The Human Jungle is a British TV series about a psychiatrist, made for ABC Weekend TV by the small production company,  Independent Artists, for transmission on ITV. Starring Herbert Lom and Sally Smith, it ran for two series, which were first transmitted during 1963 and 1965.

Outline
The majority of the episodes (26 × 50 mins) each focused on one patient, whose psychological ailment Dr Corder would treat using a humane yet idiosyncratic approach that mixed Freudian psychoanalysis with the contemporary methods associated with the then-fashionable theories of R. D. Laing. Several psychiatric techniques, such as word association, group work, role-play and hypnotherapy, were featured in the series. Because of the demands of the 50-minute television episode, it was often suggested that Corder would continue to see his patient after the denouement. Frequently, Corder's initial patient in a story would turn out not to be the character with the pressing mental health issue.

Cast and characters
 Herbert Lom as Dr Roger Corder M.D., D.P.M, who sees patients in his consulting room at 162 Harley Street and at the local (fictional) St Damian's Hospital
 Michael Johnson as Dr Jimmy Davis, junior colleague
 Sally Smith as Corder's headstrong, teenaged daughter, Jennifer, whose mother, we are told, was killed in a car accident
 Mary Yeomans as his secretary, Nancy Hamilton
 Mary Steele as his personal assistant, Jane Harris

Production notes
The series was created by Ronald J. Kahn, credited on screen as "assistant to the producers", and produced by Julian Wintle and Leslie Parkyn.

The theme music was composed by Bernard Ebbinghouse, and arranged and recorded by John Barry and his Orchestra.

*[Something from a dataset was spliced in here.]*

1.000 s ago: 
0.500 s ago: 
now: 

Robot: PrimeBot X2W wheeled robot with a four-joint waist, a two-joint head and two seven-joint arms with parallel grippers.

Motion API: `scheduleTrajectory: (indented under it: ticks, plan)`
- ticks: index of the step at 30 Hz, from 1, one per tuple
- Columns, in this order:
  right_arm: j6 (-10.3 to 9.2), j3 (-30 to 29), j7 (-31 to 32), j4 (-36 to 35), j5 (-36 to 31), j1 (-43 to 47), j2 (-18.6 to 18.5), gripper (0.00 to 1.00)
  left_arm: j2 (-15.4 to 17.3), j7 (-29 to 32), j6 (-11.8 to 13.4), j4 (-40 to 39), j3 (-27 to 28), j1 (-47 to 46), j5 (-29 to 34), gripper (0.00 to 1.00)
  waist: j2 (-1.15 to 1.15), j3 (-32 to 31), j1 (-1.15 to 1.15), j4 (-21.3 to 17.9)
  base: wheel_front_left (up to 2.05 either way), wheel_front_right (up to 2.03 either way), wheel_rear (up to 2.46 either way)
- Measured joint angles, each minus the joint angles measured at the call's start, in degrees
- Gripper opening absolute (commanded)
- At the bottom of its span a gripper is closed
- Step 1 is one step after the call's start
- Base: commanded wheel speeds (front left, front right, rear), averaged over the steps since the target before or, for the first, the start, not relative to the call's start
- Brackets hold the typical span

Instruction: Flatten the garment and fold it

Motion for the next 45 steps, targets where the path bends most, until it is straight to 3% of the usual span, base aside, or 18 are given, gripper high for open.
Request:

Many high-profile guest stars appeared in his surgery or as hospital patients, including Joan Collins, Margaret Lockwood, Flora Robson, Roger Livesey, Rita Tushingham and André Morell.

The first series was filmed at Beaconsfield Studios, which closed down shortly after production ended; the second series was shot at the Associated British Studios in Elstree owned by ABC's parent company Associated British Picture Corporation.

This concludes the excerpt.